Los caramelos ya no se recogen del suelo
Son la creación endemoniada que acaparó todos los flashes del día cinco. No porque los buscaran. Porque se entrometían. Los niños, que por algo lo son, aumentaban su tamaño en torno a unos 30 centímetros. Suficientes. Una suerte de cono de extrañas proporciones que se postulaba como la extensión perfecta de su -en la mayoría de los casos- brazo derecho. «¡Caramelos de los Reyes Magos para los reyes de la casa!», rezaba en el anverso de los cazacaramelos-robavisiones. Por el reverso, en cambio «seguro que no se te escapa ninguno». Sí, seguro…
La lucha por las golosinas fue en vano. Por supuesto, cazacaramelos, invento madrileño y castizo donde los haya, ganasteis la partida. Porque… ¿en qué cabalgata de pueblo se ha visto eso? Vosotros en primer plano, en segundo mi cámara. En cambio, recogí más caramelos yo agachándome que vosotros ahí, en las alturas. Es la experiencia que aporta tantos años de cabalgatas en las que te juegas todo a cuatro carrozas; no a 32, como aquí. Dejasteis a un lado la que era vuestra misión del día, y perdisteis. Castigándonos al resto también por ello. ¿Qué habíamos hecho mal los mayores de quince?
Y ahora así os veis, tirados por el suelo. Fue un amor fugaz. Los que tenéis más suerte habéis encontrado lugar en la papelera. Otros de los vuestros ruedan por el suelo, entrometiéndose de nuevo. Ahora interrumpiendo el contacto entre el asfalto de la Castellana y los pies de aquellas personas que antes os deseaban. Y de sus padres. Y de los que llevamos la cámara llena de fotos estropeadas. Gracias.

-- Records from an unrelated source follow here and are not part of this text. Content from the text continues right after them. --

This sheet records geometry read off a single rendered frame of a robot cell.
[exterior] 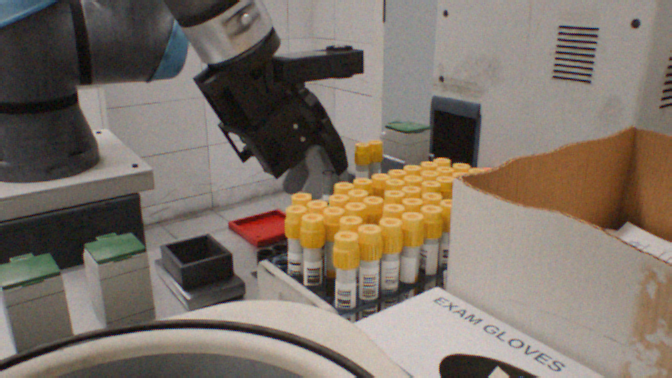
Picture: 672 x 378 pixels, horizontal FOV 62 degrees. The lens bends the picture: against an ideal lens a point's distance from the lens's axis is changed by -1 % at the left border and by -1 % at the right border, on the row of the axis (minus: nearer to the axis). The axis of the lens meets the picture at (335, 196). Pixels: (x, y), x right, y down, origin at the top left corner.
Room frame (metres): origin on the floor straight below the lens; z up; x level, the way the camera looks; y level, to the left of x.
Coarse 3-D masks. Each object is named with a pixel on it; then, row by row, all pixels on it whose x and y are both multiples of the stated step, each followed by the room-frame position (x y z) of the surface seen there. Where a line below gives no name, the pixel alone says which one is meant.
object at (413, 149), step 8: (384, 136) 0.66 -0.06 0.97; (392, 136) 0.65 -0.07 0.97; (400, 136) 0.64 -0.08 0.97; (408, 136) 0.63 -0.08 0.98; (416, 136) 0.64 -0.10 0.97; (424, 136) 0.65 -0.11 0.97; (384, 144) 0.66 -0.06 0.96; (392, 144) 0.65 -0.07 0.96; (400, 144) 0.64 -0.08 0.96; (408, 144) 0.63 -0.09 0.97; (416, 144) 0.64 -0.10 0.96; (424, 144) 0.65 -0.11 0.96; (384, 152) 0.66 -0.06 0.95; (392, 152) 0.65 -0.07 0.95; (400, 152) 0.64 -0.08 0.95; (408, 152) 0.63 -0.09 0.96; (416, 152) 0.64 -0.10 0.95; (424, 152) 0.65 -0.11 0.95; (408, 160) 0.63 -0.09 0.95; (416, 160) 0.64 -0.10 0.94; (424, 160) 0.65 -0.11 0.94
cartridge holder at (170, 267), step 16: (192, 240) 0.49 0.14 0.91; (208, 240) 0.49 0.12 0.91; (176, 256) 0.48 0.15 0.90; (192, 256) 0.49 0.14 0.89; (208, 256) 0.50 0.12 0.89; (224, 256) 0.45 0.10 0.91; (160, 272) 0.47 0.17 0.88; (176, 272) 0.44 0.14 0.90; (192, 272) 0.44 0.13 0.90; (208, 272) 0.44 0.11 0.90; (224, 272) 0.45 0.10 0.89; (176, 288) 0.44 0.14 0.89; (192, 288) 0.43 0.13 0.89; (208, 288) 0.43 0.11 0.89; (224, 288) 0.43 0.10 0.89; (240, 288) 0.44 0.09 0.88; (192, 304) 0.42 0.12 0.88; (208, 304) 0.42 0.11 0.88
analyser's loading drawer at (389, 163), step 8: (384, 160) 0.65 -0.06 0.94; (392, 160) 0.64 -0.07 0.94; (400, 160) 0.63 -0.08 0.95; (432, 160) 0.65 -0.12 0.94; (456, 160) 0.74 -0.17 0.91; (464, 160) 0.74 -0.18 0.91; (384, 168) 0.65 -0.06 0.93; (392, 168) 0.64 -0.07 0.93; (400, 168) 0.63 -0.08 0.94; (352, 176) 0.61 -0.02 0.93
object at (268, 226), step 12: (252, 216) 0.61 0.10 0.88; (264, 216) 0.62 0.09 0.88; (276, 216) 0.63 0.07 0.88; (240, 228) 0.58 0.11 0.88; (252, 228) 0.59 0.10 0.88; (264, 228) 0.59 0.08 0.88; (276, 228) 0.59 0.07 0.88; (252, 240) 0.55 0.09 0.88; (264, 240) 0.55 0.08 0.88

Apenas cincuenta metros más arriba dos palés cargados con los vuestros esperan la oportunidad que, ya pasada la comitiva real, no les va a llegar. Decenas de paquetes de cincuenta aún envueltos en plástico. La escena es desoladora. Algún niño quiere llevarse uno intacto a casa. Ya nadie os hace caso. Pasó vuestra oportunidad, cazacaramelos egoístas.